As LEGO fans unite at the weekend’s BrickUniverse Convention in Louisville a local man is showing off his inner-kid hobby.
By trade it is known Chip Polston talks about the Kentucky Lotto.
“Started doing lottery drawings 27 years ago, and have been the spokesperson for 16,” Polston said.
By night, not many know he is often playing with LEGOS.
“I’ve actually kind of kept this quiet,” Polston said.
It is a childhood hobby Polston said he picked back up when he had kids of his own. His kids may have eventually outgrew the hobby, but not him.
“The interesting thing about LEGO to me is just really its simplicity. At the end of the day it’s plastic bricks that you’re putting together,” Polston said. “You can take those and you can build these amazing things.”
Polston said he finds building LEGO sets therapeutic.
“It really is a way to kind of eliminate stress and get into the middle road again of life,” Polston said.
His pastime became so positively addictive, he went from a few LEGO sets to a room full. Showcased in his LEGO room, you will find Star Wars’ Millennium Falcon, the Statue of Liberty, the Eiffel Tower, the Taj Mahal and that is far from all.
Polston said he has so many sets it is hard to keep count.

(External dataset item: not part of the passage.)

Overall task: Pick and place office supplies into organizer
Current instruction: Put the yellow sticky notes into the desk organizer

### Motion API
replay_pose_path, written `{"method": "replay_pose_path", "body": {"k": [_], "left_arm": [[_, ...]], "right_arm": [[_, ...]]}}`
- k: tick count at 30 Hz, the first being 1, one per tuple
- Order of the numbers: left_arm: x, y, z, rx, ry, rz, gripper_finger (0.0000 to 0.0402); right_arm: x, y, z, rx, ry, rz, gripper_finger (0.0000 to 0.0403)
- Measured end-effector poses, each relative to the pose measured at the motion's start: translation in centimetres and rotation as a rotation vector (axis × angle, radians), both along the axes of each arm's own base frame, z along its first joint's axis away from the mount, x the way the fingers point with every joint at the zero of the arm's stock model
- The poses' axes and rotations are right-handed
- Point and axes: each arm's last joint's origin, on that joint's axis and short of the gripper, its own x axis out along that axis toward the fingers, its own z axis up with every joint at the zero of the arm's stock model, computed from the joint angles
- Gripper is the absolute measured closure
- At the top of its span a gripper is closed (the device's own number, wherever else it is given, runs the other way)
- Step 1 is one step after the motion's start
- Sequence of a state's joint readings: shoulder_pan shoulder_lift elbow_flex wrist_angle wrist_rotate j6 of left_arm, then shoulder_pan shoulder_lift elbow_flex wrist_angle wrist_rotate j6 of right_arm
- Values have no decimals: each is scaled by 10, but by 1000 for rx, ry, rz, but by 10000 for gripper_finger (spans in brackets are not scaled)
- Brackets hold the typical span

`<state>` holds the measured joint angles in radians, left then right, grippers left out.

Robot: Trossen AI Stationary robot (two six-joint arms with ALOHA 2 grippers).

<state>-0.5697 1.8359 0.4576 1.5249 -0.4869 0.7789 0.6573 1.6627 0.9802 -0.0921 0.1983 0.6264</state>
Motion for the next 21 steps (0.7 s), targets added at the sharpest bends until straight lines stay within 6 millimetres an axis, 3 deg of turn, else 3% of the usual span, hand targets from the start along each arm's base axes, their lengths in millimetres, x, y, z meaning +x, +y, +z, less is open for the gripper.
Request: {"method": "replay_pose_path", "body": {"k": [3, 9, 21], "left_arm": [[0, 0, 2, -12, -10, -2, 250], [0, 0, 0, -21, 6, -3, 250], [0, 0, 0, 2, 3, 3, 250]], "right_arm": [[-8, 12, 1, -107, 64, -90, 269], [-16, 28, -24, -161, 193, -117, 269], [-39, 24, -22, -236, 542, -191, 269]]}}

“There are easily 5,000 bricks in that Statue of Liberty. There are about 7,000 in the Millennium Falcon,” Polston said.
Thousands of pieces that have taught him the history of LEGO, and have taken him places he never thought he would go.
“Last year I actually went to Billund, Denmark which is the home of LEGO. Four times a year they open up to what they call a fan tour where they will take you to the originator’s house. You get to go in the underground vault where there’s a copy of every LEGO set ever made,” Polston said. “The whole thing was overwhelming. It really was. I found a set there that I had gotten for Christmas when I was about 11-years-old.”
The pastime keeps his inner child alive and it is one he is now sharing in hopes of helping others do the same.
“Bringing people in and seeing their reaction to it is what I really enjoy,” Polston said.
Polston said one day he may put his collection in a public place for all to see.